C’est mon lot que cette vieille raison, ce bon sens qui trotte par les rues : il peut suffire pour ne pas se noyer dans la rivière quand on voit un pont sur lequel on peut la passer. Ce bon sens est ce qu’il faut pour se conduire dans la vie commune ; mais cette même raison, qui m’avertit d’éviter un précipice quand j’en vois un sur mon passage, m’apprend à ne pas sortir de ma sphère et à ne point entreprendre au-dessus de mes forces. C’est pourquoi, en me rendant justice, et en avouant que mes vers sont mal faits, ma raison est assez éclairée pour me faire admirer les vôtres. Je vous remercie de M. de Coucy[1] qui est, selon moi, votre chef-d’œuvre tragique. Quant à l’empereur Julien[2], il pourra devenir excellent si vous y ajoutez les raisons pour et contre sa conversion, et que vous retranchiez, dans ce que j’ai lu, l’endroit où vous effleurez ce sujet, qui est trop faible en comparaison des arguments forts que vous ajouterez.


2451. — À M. LE CHEVALIER DE LA TOUCHE[3].
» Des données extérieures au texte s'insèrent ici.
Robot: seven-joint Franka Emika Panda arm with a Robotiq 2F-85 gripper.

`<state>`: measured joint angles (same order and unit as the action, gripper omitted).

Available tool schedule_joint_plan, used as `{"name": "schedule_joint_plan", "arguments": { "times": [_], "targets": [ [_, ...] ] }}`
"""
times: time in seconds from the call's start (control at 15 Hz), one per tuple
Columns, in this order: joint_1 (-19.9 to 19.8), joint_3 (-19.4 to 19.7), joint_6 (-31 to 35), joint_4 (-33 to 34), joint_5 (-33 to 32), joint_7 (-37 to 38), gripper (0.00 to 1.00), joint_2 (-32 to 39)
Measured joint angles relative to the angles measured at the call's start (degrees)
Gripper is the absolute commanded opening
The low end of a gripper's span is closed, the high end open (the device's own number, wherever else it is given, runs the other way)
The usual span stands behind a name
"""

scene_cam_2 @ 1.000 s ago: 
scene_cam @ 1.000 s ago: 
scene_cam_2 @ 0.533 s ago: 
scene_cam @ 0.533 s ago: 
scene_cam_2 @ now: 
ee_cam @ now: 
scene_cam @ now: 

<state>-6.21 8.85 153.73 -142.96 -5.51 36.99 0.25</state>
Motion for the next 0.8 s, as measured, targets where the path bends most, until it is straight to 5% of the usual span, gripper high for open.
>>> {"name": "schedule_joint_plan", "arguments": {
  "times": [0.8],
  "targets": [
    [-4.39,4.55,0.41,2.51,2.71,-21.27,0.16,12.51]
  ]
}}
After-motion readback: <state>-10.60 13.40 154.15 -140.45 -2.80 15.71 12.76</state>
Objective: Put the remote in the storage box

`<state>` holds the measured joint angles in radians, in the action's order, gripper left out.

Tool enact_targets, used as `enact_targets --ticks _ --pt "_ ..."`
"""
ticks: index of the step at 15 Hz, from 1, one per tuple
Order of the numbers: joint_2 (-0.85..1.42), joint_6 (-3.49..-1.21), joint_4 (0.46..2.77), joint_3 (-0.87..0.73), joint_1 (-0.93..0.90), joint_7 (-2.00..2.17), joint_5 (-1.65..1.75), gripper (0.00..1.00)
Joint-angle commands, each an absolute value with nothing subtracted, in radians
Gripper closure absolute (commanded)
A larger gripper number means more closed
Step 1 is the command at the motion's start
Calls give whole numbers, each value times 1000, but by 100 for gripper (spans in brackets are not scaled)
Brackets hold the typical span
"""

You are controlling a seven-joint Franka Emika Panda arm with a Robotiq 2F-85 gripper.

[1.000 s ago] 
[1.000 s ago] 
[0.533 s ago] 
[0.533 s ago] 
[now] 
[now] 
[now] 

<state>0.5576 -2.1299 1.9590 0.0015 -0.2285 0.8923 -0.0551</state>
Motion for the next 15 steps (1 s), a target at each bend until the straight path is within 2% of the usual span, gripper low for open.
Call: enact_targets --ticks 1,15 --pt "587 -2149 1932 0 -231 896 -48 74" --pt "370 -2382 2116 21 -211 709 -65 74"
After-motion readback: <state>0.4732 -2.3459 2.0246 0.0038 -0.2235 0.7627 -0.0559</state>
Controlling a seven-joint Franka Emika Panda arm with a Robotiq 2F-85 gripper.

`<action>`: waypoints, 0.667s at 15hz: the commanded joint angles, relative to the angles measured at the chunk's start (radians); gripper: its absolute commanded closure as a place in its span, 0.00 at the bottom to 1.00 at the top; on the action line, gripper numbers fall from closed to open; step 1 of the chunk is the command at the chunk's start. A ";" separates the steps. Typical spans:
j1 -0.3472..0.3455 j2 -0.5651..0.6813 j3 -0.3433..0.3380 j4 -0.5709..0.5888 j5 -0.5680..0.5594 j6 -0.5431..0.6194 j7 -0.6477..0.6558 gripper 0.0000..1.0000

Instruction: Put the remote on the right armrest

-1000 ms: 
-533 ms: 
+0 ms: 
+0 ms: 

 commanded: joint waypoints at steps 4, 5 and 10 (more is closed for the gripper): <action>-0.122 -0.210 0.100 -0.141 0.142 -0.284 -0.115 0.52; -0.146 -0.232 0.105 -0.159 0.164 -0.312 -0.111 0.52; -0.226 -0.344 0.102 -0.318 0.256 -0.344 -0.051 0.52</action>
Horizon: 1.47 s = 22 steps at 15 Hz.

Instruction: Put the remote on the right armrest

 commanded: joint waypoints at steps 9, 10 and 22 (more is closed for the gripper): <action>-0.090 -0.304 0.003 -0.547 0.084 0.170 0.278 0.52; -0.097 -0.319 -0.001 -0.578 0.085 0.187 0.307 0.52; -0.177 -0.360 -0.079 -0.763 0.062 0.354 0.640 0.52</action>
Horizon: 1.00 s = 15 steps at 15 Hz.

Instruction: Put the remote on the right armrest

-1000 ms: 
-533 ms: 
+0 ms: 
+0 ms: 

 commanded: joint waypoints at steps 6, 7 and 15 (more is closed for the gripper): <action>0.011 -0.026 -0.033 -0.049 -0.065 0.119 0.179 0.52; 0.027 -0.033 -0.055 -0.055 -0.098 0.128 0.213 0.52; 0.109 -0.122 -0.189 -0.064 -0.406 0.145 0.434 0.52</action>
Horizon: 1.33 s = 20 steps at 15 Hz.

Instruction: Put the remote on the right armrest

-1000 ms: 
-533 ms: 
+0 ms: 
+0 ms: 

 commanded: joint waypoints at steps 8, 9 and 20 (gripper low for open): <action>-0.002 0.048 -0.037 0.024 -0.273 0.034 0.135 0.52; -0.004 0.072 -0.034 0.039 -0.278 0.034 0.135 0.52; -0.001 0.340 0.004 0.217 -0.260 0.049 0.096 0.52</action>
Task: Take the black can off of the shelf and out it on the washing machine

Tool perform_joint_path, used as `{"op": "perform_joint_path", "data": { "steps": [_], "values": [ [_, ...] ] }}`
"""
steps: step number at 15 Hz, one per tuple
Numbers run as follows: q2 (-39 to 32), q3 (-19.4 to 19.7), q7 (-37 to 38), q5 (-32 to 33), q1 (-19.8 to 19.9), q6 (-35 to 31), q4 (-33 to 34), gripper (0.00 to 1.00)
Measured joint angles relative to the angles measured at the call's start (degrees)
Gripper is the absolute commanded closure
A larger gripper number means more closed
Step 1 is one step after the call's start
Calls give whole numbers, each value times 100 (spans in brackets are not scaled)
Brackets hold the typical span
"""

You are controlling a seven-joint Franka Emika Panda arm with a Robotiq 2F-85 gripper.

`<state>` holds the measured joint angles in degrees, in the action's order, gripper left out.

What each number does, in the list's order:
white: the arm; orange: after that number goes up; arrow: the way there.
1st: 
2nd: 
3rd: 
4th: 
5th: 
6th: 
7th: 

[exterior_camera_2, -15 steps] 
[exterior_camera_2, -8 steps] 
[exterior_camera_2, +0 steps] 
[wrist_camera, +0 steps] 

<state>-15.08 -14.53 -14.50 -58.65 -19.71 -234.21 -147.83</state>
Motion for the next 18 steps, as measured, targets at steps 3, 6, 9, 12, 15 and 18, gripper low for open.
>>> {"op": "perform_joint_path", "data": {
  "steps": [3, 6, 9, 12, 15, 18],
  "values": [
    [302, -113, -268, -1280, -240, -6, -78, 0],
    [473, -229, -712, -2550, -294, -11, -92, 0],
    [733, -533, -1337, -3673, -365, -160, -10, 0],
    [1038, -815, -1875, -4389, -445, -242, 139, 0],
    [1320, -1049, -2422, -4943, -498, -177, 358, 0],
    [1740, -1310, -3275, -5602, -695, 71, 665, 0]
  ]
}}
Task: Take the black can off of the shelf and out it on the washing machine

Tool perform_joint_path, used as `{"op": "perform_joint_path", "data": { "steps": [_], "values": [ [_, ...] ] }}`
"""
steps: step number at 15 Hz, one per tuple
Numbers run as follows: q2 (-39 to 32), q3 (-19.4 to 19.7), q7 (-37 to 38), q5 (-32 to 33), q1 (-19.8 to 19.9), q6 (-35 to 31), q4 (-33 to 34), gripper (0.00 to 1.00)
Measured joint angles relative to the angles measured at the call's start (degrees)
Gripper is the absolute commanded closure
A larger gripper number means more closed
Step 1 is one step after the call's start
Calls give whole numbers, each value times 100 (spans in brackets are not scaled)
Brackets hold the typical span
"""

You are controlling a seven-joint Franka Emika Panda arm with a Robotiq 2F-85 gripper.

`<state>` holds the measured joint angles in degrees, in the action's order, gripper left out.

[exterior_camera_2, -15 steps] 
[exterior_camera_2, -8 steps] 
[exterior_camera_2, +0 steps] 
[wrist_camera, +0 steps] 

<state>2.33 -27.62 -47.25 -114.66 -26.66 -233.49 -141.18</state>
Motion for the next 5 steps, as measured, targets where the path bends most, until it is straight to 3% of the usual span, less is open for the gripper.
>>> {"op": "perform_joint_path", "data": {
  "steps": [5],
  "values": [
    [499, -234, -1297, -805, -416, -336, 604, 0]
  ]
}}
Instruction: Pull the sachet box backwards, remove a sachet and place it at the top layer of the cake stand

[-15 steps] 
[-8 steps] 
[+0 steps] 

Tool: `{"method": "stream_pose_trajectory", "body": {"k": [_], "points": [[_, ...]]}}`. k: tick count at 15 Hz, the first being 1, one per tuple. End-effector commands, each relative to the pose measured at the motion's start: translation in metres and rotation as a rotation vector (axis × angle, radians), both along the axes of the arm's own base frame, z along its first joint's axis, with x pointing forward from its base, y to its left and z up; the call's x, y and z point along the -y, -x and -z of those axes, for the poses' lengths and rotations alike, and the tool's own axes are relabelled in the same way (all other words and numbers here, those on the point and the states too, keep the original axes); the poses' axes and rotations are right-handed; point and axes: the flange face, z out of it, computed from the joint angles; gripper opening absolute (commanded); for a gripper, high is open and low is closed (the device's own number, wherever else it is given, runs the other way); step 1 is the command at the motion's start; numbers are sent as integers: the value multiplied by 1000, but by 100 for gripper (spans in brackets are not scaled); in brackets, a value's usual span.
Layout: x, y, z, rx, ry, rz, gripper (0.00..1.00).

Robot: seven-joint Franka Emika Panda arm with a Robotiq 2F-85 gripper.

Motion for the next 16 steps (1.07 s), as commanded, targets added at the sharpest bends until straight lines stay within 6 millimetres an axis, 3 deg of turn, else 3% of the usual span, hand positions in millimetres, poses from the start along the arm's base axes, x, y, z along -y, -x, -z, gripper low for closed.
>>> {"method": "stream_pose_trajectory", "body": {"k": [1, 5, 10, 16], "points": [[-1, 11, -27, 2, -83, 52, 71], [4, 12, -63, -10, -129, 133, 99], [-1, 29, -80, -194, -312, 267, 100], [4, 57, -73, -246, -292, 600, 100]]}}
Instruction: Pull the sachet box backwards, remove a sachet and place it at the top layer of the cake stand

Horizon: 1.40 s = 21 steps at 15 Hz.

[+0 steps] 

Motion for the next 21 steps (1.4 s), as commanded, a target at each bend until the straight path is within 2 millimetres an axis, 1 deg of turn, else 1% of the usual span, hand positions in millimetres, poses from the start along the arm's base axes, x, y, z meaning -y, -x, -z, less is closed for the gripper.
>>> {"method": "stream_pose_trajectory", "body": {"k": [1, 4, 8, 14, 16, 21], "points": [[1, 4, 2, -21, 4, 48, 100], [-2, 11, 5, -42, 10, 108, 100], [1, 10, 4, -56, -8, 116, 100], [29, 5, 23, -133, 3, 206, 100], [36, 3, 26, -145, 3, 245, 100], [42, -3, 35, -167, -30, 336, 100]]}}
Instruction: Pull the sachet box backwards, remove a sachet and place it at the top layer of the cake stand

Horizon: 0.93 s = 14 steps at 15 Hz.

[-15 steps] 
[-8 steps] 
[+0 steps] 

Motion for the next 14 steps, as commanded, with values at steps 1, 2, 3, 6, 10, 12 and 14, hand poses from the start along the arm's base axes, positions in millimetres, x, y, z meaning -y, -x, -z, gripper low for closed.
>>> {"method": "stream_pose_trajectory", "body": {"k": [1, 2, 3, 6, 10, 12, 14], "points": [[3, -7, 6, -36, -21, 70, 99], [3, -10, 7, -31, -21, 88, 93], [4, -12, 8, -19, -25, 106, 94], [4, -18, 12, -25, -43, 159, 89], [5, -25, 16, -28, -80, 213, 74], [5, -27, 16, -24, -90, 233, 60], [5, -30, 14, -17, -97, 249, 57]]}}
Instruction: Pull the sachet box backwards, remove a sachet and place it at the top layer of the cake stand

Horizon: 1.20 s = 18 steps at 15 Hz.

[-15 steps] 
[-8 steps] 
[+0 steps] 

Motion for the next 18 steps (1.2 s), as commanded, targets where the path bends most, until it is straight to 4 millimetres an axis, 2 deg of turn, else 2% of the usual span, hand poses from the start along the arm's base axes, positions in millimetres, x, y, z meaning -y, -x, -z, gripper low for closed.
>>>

Monsieur l’envoyé de France est très-humblement supplié de vouloir bien permettre que le courrier se charge encore de cette lettre pour Mme Denis[4] à qui je fais part de toutes les bontés dont monsieur l’envoyé m’honore. Le courrier m’a appris que tous les paquets qu’on met à la poste de Cologne pour la France

  1. La tragédie du Duc d’Alençon.
  2. Il s’agit sans doute de l’esquisse de l’article Apostat du Dictionnaire.
  3. Envoyé de France à Berlin. — Cette lettre est extraite du volume de M. Th. Foisset, intitulé « Correspondance inédite de Voltaire avec Frédéric II, le président de Brosses et autres personnages… Paris, A. Levavasseur, libraire, place Vendôme, 16 ; 1836 », in-8° ; ou : « Voltaire et le président de Brosses, correspondance inédite, suivie d’un supplément à la correspondance de Voltaire avec le roi de Prusse et d’autres personnages… Nouvelle édition, Paris, à la Librairie académique Didier et Cie, 1858 », in-8°.
  4. Probablement la lettre du 15 octobre.